On the other hand, we have Ripley, a series adaptation of The Talented Mr. Ripley, that offers a deeper and more textured portrayal that’s no less stylish. Shot in a silky, sensuous black-and-white pallet, Ripley makes several different choices that use the “psycho queer” trope much more elegantly. Tom Ripley’s queerness is framed as entirely natural and normal but challenged by a hostile time period with no tolerance to spare for him. We see this in moments like when Dickie catches Tom watching a group of men laugh and play on an Italian beach; Dickie suspiciously prods Tom about it and Tom defends the human pyramid the men are forming as impressive regardless of sexuality. These fleeting moments when Tom is allowed to connect to his queerness are framed as precious and rare times when he can drop his facade and breathe. These moments are important reminders to the viewer that underneath his composed mask, Tom is a human being. On Ripley, it’s not Tom’s queerness that twists him, but the alienation he suffers and the otherness he’s made to feel. The series recognizes a simple but powerful truth: queerness and the stigma attached to it are separate things. Tom isn’t a psycho because he’s queer; he’s a psycho because of society’s alienation of queerness.

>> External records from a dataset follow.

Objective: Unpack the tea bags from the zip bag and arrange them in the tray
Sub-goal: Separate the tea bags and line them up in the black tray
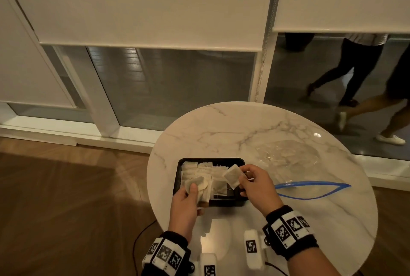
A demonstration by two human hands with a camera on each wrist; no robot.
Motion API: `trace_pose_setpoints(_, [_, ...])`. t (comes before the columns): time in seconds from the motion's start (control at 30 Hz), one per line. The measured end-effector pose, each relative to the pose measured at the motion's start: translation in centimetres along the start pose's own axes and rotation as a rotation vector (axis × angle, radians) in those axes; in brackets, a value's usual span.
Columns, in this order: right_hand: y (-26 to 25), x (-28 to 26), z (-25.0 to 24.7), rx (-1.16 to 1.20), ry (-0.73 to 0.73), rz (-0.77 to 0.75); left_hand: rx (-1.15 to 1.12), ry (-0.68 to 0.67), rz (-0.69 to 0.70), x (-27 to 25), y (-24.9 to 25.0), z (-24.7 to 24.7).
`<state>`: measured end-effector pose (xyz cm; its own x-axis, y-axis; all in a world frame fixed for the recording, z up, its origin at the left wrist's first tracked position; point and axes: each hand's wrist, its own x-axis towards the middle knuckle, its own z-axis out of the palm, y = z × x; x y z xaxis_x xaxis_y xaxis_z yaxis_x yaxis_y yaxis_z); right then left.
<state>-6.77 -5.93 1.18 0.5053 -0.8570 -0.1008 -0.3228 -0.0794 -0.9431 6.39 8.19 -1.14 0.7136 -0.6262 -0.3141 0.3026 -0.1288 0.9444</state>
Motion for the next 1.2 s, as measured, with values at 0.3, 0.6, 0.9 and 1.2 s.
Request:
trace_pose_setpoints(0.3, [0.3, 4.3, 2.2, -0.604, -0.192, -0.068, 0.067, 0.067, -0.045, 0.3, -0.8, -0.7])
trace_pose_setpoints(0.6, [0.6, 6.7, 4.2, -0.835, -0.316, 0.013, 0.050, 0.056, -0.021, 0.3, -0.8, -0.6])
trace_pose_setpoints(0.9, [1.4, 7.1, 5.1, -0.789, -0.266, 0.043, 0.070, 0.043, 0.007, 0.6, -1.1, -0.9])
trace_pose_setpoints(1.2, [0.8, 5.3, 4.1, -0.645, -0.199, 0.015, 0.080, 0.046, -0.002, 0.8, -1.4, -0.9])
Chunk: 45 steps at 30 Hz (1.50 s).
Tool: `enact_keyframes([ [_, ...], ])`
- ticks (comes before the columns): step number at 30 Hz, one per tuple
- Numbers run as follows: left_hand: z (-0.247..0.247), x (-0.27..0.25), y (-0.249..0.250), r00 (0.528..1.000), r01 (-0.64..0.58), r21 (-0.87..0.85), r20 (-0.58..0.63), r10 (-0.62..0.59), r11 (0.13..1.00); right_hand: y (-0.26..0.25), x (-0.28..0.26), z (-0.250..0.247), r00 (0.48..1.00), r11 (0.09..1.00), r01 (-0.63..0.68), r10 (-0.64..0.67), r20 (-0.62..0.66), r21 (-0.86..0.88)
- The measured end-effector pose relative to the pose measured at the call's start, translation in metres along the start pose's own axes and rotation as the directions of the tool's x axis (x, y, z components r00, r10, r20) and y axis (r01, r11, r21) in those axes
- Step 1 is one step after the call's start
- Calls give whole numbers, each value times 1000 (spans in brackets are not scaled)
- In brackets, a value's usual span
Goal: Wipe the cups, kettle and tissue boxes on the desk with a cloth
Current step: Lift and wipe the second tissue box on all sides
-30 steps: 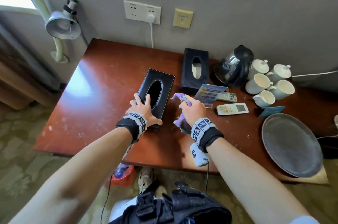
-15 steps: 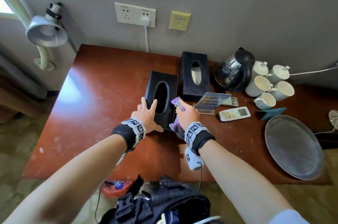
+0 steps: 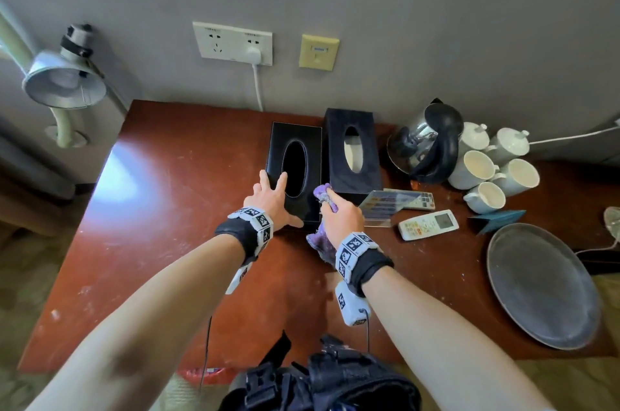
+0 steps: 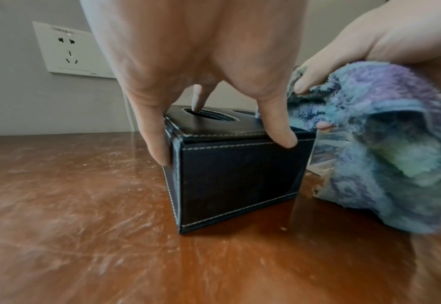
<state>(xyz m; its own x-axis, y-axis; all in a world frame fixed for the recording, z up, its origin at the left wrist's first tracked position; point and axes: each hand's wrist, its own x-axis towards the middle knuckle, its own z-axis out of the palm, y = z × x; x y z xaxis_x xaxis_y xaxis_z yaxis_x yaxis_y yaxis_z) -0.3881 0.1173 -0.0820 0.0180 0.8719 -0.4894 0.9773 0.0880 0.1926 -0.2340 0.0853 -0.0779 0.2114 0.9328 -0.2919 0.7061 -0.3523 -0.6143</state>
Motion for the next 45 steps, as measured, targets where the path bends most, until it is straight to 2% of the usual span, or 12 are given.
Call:
enact_keyframes([
  [12,-21,37,7,1000,19,-59,-9,-19,998,3,17,3,996,995,-69,72,-45,71],
  [22,-28,44,4,999,-35,-118,-8,34,992,0,11,-2,999,996,-35,37,-29,86],
  [26,-22,33,-4,982,-175,-148,-97,161,973,2,4,-6,1000,991,27,-28,3,132],
  [30,-18,15,-6,924,-374,-208,-170,343,904,6,-7,-16,994,977,100,-104,16,188],
  [34,-17,-7,1,879,-477,-292,-170,445,829,12,-20,-30,976,956,161,-191,106,244],
  [37,-16,-26,14,882,-471,-381,-172,440,796,20,-30,-40,965,952,188,-225,137,243],
  [39,-12,-37,25,898,-438,-452,-179,402,777,26,-36,-48,965,947,205,-238,110,248],
  [41,-5,-49,37,909,-412,-556,-204,362,722,32,-44,-59,969,945,206,-233,81,254],
  [45,10,-73,71,919,-395,-605,-265,293,692,54,-64,-87,985,947,164,-173,8,275],
])
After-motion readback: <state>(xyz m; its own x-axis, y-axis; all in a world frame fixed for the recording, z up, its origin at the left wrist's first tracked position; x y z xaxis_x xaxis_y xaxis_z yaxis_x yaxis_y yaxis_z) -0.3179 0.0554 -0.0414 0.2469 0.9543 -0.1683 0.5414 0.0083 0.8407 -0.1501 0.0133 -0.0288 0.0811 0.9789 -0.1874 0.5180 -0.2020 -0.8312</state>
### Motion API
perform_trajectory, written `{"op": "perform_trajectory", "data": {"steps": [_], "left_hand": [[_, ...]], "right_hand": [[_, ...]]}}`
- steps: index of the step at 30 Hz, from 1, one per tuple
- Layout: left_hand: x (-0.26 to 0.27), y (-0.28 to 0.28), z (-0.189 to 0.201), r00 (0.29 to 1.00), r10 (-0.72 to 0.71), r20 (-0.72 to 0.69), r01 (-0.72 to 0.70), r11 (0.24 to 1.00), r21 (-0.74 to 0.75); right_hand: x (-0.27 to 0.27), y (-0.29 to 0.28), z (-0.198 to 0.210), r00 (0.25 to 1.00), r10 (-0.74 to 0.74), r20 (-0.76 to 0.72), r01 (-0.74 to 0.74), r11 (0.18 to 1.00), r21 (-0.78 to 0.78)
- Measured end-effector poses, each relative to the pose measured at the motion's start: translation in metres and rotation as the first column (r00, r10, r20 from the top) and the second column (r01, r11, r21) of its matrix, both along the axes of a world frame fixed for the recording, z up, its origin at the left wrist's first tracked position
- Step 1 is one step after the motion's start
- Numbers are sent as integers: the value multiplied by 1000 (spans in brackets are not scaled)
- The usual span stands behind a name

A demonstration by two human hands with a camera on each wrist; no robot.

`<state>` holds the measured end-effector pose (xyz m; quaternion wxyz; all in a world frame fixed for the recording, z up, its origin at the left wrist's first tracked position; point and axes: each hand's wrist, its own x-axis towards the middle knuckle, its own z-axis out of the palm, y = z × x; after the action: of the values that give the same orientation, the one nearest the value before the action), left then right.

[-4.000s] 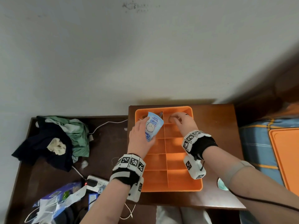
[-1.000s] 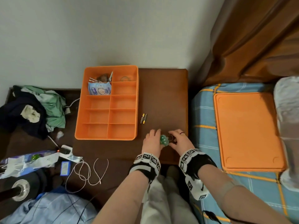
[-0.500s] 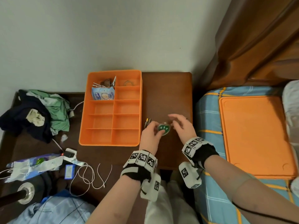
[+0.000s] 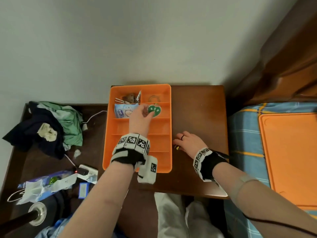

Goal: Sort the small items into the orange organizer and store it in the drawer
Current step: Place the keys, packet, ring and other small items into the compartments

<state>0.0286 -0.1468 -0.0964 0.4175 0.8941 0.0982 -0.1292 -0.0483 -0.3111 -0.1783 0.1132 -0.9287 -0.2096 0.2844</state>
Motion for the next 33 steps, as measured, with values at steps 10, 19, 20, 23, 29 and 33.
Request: {"op": "perform_trajectory", "data": {"steps": [10,19,20,23,29,33], "left_hand": [[67,6,-25,829,-500,-251,559,760,333],[61,14,-38,726,-637,-259,683,627,374],[59,14,-38,723,-647,-245,684,619,385],[52,14,-38,741,-648,-179,653,630,421],[32,13,-32,830,-555,-54,535,766,356],[17,16,-29,880,-475,-21,461,840,287]], "right_hand": [[8,11,9,913,-361,-190,345,932,-113],[2,25,5,813,-557,-171,519,825,-224],[1,27,4,823,-545,-160,502,830,-244],[-3,33,1,854,-504,-130,460,848,-264],[-13,28,-6,935,-349,-62,316,900,-300],[-16,17,-4,960,-273,-68,249,937,-246]]}}
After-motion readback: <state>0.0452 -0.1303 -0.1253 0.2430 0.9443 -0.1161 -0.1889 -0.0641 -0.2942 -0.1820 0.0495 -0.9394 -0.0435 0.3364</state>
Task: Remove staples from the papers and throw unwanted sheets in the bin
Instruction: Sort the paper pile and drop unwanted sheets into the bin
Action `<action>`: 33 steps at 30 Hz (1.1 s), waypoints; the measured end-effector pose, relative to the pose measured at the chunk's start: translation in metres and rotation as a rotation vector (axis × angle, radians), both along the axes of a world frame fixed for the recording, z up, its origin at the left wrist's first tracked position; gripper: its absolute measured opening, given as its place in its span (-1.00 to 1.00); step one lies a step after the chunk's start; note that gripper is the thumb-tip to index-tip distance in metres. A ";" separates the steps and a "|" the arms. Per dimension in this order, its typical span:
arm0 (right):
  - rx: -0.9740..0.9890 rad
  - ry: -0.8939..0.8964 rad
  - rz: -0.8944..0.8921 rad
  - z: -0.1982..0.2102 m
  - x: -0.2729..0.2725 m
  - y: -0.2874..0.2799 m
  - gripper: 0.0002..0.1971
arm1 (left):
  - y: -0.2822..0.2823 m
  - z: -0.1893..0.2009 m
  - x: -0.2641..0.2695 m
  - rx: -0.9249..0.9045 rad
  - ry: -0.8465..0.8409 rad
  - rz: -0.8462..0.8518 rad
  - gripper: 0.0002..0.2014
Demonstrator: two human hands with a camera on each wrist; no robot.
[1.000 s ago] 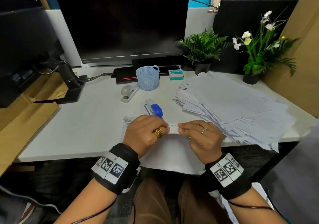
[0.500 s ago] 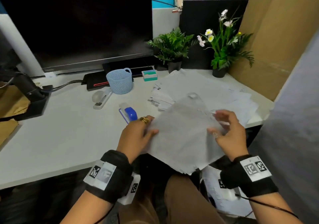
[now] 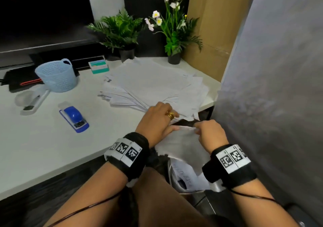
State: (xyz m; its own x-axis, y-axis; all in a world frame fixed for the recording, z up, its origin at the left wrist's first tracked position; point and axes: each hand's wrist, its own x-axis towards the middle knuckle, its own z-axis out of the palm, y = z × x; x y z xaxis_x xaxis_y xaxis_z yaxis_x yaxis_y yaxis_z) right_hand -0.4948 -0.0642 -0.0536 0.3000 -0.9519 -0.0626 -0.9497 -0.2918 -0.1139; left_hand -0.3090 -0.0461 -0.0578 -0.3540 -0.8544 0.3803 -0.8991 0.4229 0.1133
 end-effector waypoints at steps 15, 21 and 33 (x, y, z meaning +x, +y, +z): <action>0.257 -0.002 -0.411 -0.132 -0.042 -0.072 -0.72 | -0.035 -0.046 0.027 0.148 0.155 0.303 -0.32; 0.331 -0.018 -0.415 -0.186 -0.043 -0.086 -0.70 | -0.037 -0.050 0.025 0.125 0.149 0.306 -0.37; 0.417 -0.250 -0.229 -0.255 -0.031 -0.054 -0.31 | -0.038 -0.049 0.022 0.089 0.108 0.345 -0.42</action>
State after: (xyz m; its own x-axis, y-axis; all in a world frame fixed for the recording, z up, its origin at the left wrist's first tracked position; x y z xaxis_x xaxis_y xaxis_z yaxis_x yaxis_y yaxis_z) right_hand -0.5254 -0.1183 -0.3089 0.1422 -0.9041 -0.4029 -0.9126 0.0379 -0.4072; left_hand -0.2865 -0.0842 -0.1072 -0.0012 -0.9479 0.3187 -0.9679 0.0812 0.2377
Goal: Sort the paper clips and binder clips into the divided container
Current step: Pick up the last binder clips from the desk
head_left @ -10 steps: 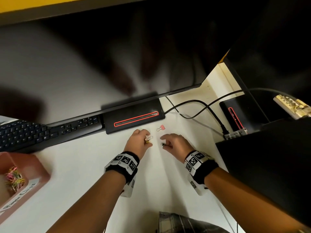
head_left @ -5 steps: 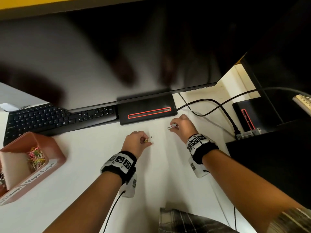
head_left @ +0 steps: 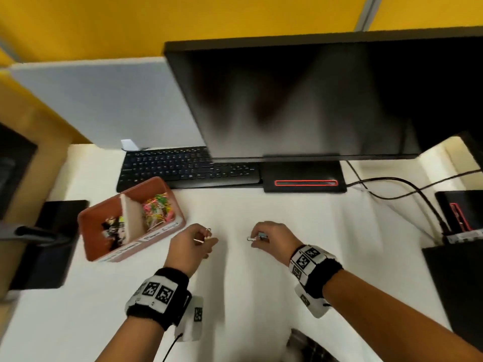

Another important, simple thing Ripley recognizes is that the “psycho queer” is still human. There’s a sort of glittery, mythical dehumanization applied to marginalized groups that ostensibly praises but, in function, flattens their subjects into two-dimensional objects. Oliver, as seen in Saltburn, is an emotionless terminator whose queerness exists as a grotesquery to give his villainy some flavor and lacks compelling motivation for all his chicanery beyond “wants to be richer.” The film’s attempt to tie this to some “eat the rich” sentiment is undermined by his goal to simply become the rich. Ripley, on the other hand, emphasizes Tom’s humanity at every turn of the plot. He makes embarrassing mistakes, he’s awkward, he can be sloppy. Sometimes Tom lies well, sometimes poorly. Tom’s imperfections and his moments of connection, to the men on the beach, to Dickie, remind the viewer that as deceitful, chilling, and manipulative as Tom is, he’s still a human being.

Saltburn is too besotted with the splashy, so-naughty aspects of the “psycho queer” to remember the protagonist is still a human, while Ripely won’t ever let you forget. Saltburn and Ripley show how delicate the “psycho queer” trope can be and how important it is to put your characters’ humanity first.